What the task requires:
Copy out the lines of the material that include the string "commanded".
----
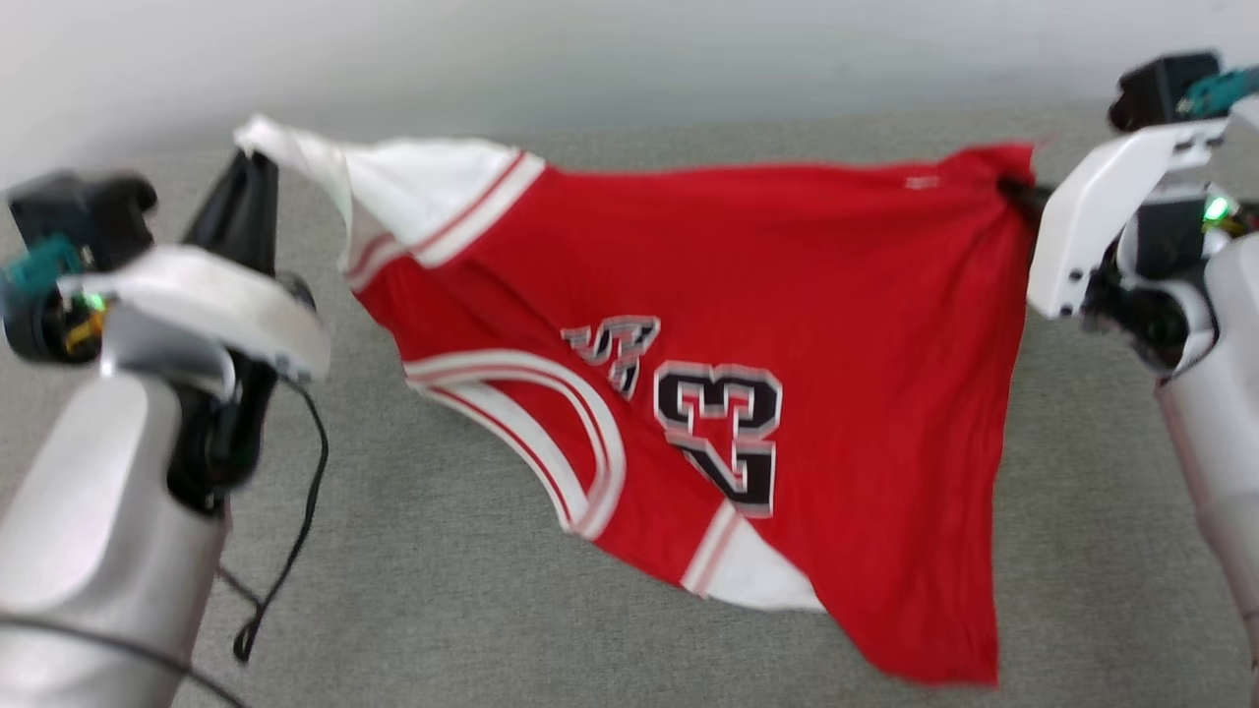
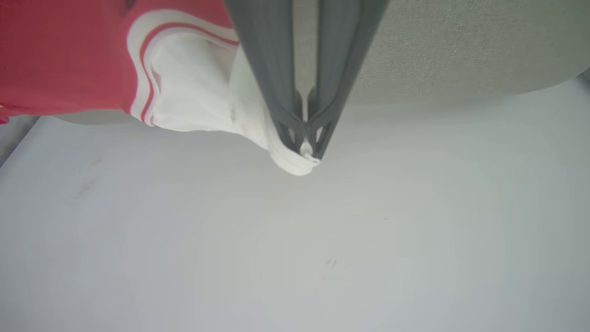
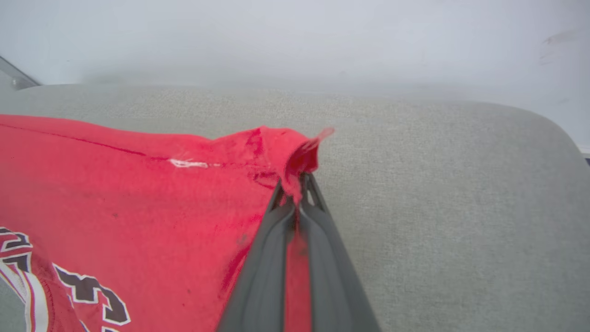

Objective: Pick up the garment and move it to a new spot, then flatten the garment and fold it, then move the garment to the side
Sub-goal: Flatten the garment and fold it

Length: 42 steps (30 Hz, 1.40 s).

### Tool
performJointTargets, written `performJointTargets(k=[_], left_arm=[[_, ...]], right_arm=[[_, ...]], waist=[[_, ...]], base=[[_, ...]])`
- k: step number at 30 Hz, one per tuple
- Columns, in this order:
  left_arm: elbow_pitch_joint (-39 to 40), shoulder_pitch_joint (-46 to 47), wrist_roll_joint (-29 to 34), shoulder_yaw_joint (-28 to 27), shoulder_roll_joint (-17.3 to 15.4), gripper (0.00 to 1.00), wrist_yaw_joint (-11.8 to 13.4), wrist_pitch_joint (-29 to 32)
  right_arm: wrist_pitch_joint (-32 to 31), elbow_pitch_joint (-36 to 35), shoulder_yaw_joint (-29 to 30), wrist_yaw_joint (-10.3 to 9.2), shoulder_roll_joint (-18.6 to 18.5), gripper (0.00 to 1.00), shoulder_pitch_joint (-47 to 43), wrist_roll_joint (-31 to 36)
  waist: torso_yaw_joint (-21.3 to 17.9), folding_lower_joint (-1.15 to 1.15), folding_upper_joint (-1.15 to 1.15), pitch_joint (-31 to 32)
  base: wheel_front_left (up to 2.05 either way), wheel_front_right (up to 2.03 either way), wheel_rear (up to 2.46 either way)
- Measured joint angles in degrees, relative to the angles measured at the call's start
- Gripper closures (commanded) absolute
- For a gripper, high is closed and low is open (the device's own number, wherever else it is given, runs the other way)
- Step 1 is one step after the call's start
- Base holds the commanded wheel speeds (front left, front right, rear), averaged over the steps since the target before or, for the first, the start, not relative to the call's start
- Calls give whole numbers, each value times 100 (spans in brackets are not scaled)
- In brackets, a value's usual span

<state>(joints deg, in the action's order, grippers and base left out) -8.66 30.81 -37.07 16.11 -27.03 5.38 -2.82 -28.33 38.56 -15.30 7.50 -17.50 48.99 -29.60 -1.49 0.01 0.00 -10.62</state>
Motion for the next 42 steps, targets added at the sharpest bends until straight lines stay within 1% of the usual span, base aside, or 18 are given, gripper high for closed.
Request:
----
Written reply:
- Gripper closures (commanded) absolute
- Base holds the commanded wheel speeds (front left, front right, rear), averaged over the steps since the target before or, for the first, the start, not relative to the call's start

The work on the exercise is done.